But first and foremost, it is an act of love.

I also have a close friend whose mother just celebrated her 92nd birthday. Six months ago, her own fragility meant she was unable to care for herself at home alone, so her two adult children decided, as a family, to be responsible for her 24 hour care.

They, and her grandson, now share her full time care between them. The son stays three days and nights, the nephew for 24 hours, then the daughter for three days and nights.

Three more acts of love.

And although the act of love, in itself, is free, love in action, can come at a potential cost. This cost is not exclusively financial, and could also include the cost of the dignity of the one being cared for, as well as the physical and emotional cost to the carers. The cost may be measurable, but the value is not.

Since moving in with his now-92 year old mum three days a week, my friend has installed door bells at various points throughout the house so she can ‘ding dong’ him if he’s out of earshot.

And as she’s prone to falling, his mum needs help in getting in and out of the bed – sometimes all through the night. At first, they used an alarmed rubber mat, that as soon as she placed her feet upon it, activated a loud, screeching sound which both shocked and frightened her.

This inspired my friend to come up with an alternative: a motion sensor, that when activated, turns on his bedroom light and radio. Now, before she’s reached for her walking frame, her son is right beside her, gently helping.

There’s a lot of love in this family’s home.
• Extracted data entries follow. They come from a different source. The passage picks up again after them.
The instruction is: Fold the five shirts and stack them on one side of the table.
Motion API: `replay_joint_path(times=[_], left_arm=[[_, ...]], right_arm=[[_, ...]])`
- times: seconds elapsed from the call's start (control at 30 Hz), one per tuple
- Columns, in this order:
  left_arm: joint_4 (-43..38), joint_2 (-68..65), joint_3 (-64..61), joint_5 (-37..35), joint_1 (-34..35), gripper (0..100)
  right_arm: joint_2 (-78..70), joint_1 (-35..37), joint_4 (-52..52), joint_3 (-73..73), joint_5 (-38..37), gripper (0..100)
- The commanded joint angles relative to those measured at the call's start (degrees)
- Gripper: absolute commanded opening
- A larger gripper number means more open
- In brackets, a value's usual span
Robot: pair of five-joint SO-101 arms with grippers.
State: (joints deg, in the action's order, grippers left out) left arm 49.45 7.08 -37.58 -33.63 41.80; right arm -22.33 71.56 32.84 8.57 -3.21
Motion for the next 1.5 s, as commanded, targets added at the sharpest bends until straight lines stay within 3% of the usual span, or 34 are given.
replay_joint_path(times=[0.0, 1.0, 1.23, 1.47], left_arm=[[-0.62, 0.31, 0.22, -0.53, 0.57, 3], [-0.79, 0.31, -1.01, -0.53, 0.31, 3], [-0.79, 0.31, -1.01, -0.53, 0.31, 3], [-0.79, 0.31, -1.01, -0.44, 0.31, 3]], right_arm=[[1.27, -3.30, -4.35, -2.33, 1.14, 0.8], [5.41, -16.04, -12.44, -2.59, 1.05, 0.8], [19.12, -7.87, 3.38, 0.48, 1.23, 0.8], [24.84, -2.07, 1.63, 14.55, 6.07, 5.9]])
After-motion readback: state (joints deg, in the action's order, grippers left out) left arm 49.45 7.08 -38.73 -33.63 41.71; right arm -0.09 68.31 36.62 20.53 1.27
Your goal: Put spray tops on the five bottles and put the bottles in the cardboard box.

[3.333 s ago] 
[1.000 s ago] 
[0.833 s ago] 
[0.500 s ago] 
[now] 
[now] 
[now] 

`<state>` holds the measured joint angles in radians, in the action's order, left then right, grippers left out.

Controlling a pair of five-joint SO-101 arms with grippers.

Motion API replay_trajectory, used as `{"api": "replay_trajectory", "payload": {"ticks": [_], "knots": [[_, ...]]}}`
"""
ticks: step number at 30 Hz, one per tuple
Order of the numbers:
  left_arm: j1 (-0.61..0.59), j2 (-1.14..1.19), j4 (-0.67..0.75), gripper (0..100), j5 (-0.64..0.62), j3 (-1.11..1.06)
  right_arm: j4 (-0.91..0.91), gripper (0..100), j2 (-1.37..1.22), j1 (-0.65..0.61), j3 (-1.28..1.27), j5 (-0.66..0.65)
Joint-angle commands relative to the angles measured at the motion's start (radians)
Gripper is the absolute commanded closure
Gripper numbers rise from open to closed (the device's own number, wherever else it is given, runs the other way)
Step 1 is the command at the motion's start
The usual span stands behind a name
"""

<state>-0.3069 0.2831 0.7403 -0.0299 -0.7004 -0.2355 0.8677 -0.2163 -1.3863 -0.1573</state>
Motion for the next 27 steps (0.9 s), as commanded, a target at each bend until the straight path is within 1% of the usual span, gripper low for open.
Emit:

So much so, that the lady who comes every other day to shower his mum, now stays for a coffee and a chat, because, she says, ‘I love being around this family’.

So as we prepare in haste for this festive season, with our thoughts and hearts distracted by the maddening rush, take a few moments to give thanks for those you love, for those you are loved and cared by, and for those you love and care for.

This is love –  in action.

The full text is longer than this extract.